1

I have written a script that access cogs on GCS (google cloud storage), clip it with several vectors I have, and then uploading it back to GCS. I thought that the clipped image size should be the same/lower size after the clipping, however, I was surprise to see that even though the images are the same , It is now heavier.

for example. an image with size of 635.6 MB before the clipping, is 951 MB after.

Details about how I preformed the clipping:

  1. read data from GCS - vector data and each time one raster
  2. used rastio.mask.mask to mask the raster
  3. saved the raster locally with rasterio, using the following parameters:
    with rasterio.open(savedir /'clipped.tif', 
                                   'w',
                                   driver='cog',
                                   height=img_arr.shape[1],
                                   width=img_arr.shape[2],
                                   count=25,
                                   dtype=img_arr.dtype,
                                   crs=crs_img,
                                   nodata=None, 
                                   transform=transf) as dst:
        for n in np.arange(0,number_of_bands):
              dst.write(img[n,:,:],int(n+1))
              dst.set_band_description(int(n+1), band_names[n])   

  1. uploaded to GCS

the pixels of the two images (before and after) have the same values (where they are not clipped) . I thought maybe it has to do with image dtype/ saving as cog, but I need clue for understanding why I have this difference.

I have seen this post but I am not sure if it's the same on rasterio and if my solution will be just to add to "compress='lzw'" parameter, and how will it affect the images.

My goal is to understand what could increase the size of my GeoTIFFs

EDIT: Overviews based on user2856 comment, I have checked the overviews and I found out that the clipped image is saved with overview:

metadata = src.meta

Get overviews

overviews = src.overviews(1) # the first band

Print the metadata and overviews

print(metadata) print(overviews)

>>> {'driver': 'GTiff', 'dtype': 'float32', 'nodata': None, 'width': 3340, 'height': 3342, 'count': 22, 'crs': CRS.from_epsg(4326), 'transform': Affine(removed)} []

... metadata = clipped.meta

Get overviews

overviews = clipped.overviews(1) # first band

Print the metadata and overviews

print(metadata) print(overviews) >>> {'driver': 'GTiff', 'dtype': 'float32', 'nodata': None, 'width': 3340, 'height': 3342, 'count': 22, 'crs': CRS.from_epsg(4326), 'transform': Affine(removed)} [2, 4, 8]

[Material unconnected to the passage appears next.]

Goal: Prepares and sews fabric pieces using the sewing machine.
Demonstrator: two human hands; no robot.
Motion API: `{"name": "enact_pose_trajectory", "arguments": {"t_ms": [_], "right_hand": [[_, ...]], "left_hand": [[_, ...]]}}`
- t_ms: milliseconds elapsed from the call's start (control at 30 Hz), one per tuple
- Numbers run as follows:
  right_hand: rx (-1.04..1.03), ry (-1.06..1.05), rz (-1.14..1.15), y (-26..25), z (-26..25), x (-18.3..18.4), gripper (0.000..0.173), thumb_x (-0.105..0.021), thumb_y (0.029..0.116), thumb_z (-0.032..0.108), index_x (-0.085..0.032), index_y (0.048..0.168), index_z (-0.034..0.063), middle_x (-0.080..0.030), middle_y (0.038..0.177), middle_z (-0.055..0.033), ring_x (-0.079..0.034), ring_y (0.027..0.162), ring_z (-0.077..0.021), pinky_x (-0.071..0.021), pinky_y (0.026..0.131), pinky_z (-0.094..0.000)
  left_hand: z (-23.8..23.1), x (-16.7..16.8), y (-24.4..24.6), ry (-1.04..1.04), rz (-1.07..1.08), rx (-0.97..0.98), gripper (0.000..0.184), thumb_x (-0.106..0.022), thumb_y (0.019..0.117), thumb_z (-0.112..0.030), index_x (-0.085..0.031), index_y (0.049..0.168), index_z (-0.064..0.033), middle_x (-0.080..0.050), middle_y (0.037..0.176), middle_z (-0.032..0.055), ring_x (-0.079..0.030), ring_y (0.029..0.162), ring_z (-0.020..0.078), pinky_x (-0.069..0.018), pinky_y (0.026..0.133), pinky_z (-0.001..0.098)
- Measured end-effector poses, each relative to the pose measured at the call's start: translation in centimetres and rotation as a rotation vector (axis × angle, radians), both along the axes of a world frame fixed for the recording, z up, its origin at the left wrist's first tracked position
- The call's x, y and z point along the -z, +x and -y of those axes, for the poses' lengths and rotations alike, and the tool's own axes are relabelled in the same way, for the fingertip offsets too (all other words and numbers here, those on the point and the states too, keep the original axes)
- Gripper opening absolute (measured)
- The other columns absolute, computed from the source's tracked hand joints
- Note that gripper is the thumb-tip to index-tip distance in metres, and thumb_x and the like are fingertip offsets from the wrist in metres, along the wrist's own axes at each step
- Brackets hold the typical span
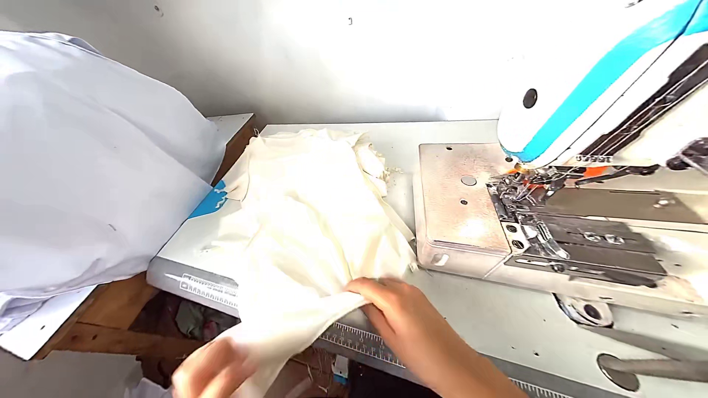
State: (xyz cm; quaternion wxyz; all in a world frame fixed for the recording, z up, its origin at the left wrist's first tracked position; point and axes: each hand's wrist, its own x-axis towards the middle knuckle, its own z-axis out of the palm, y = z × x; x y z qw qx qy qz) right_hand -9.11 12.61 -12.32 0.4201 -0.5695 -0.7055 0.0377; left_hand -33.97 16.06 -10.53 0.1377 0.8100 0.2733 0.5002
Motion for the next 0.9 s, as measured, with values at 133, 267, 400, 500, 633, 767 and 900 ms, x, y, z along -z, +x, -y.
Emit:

I saw that there are ways to remove overviews after openin the image, still looking for a ways to save the image without the overviews.

Edit 3: based on user2856 comments, I have checked the profile:

src.profile
>>>
{'driver': 'GTiff', 'dtype': 'float32', 'nodata': None, 'width': 3340, 'height': 3342, 'count': 22, 'crs': CRS.from_epsg(4326), 'transform': Affine(removed), 'blockxsize': 256, 'blockysize': 256, 'tiled': True, 'compress': 'lzw', 'interleave': 'pixel'}

clipped.profile >>> {'driver': 'GTiff', 'dtype': 'float32', 'nodata': None, 'width': 3340, 'height': 3342, 'count': 22, 'crs': CRS.from_epsg(4326), 'transform': Affine(removed), 'blockxsize': 512, 'blockysize': 512, 'tiled': True, 'compress': 'lzw', 'interleave': 'pixel'}

I have immediately realized that the difference between the clipped image to the original image is that the clipped image has different blocksize (512 instead of 256) I was trying to force the clipped image to have 256 when I write it.:

    with rasterio.open(savedir /tiff_name, 
                                   'w',
                                   driver='cog',
                                   height=img.shape[1],
                                   width=img.shape[2],
                                   count=number_of_bands,
                                   dtype=img.dtype,
                                   crs=crs_img,
                                   nodata=None, # change if data has nodata value,
                                   blockxsize=256, 
                                   blockysize=256,
                                   transform=transf) as dst:
        for n in np.arange(0,number_of_bands):

              dst.write(img[n,:,:],int(n+1))
              dst.set_band_description(int(n+1), band_names[n])   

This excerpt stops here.